Task instructions
Tally every line of the listing below that holds "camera", then give the tally alone.

Data excerpt
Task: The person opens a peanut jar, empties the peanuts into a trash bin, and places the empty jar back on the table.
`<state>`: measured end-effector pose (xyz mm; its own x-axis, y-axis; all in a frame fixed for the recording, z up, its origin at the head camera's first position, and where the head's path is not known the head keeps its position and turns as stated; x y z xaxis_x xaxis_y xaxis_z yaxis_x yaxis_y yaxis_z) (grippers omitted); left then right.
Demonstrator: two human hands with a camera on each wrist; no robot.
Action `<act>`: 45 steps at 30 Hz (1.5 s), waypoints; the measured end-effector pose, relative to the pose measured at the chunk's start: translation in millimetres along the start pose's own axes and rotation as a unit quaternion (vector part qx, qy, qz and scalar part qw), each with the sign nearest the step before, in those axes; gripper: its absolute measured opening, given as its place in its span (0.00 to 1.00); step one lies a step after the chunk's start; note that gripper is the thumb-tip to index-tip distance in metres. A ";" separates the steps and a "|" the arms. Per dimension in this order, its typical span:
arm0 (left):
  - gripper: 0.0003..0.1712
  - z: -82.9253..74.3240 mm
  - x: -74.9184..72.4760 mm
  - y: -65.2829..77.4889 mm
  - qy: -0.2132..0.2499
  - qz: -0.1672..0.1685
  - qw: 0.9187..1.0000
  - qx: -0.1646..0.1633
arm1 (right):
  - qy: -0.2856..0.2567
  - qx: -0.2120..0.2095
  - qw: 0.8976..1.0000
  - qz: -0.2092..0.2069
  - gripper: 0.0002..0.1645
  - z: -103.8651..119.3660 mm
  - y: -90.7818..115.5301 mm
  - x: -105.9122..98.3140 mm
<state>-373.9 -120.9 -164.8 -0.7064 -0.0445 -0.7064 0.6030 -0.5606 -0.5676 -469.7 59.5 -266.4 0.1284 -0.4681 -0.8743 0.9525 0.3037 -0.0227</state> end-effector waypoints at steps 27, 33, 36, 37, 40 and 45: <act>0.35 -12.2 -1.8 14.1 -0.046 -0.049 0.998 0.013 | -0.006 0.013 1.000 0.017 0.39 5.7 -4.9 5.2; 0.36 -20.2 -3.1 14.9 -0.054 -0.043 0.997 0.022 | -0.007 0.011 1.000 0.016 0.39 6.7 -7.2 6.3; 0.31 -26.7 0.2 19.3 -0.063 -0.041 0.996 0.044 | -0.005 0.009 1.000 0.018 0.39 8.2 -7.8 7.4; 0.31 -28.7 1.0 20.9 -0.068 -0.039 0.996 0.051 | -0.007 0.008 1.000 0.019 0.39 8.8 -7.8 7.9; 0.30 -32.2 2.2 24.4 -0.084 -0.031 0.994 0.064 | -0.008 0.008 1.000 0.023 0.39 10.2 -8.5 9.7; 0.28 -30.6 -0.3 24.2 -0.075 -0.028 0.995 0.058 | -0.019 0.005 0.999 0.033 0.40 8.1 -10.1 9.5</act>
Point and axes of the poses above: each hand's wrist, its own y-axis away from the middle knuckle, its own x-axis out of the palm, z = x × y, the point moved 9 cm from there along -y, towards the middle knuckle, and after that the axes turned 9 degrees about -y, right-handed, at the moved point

Written answer
2